Task description:
Write out the lines starting at the one that holds "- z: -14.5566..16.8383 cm" and ending with the final line of the data, exactly and with no others.

Dataset excerpt:

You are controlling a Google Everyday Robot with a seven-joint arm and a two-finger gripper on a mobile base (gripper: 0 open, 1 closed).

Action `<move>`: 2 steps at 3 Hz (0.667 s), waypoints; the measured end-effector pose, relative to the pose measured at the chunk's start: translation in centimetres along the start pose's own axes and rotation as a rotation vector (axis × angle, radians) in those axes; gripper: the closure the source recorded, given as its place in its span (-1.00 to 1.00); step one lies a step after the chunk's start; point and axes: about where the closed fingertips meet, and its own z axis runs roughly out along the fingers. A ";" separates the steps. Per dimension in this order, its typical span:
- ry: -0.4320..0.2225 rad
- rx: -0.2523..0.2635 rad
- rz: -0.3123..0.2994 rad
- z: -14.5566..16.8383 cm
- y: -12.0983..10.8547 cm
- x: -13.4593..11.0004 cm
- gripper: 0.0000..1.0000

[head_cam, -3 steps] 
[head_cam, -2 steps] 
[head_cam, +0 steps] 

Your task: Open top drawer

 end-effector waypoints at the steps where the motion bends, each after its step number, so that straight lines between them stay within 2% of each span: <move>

Result for this task:
- z: -14.5566..16.8383 cm
- y: -12.0983..10.8547 cm
- x: -13.4593..11.0004 cm
- gripper: 0.0000..1.0000

[head_cam, -3 steps] 
[head_cam, -2 steps] 
[head_cam, +0 steps] 

Your task: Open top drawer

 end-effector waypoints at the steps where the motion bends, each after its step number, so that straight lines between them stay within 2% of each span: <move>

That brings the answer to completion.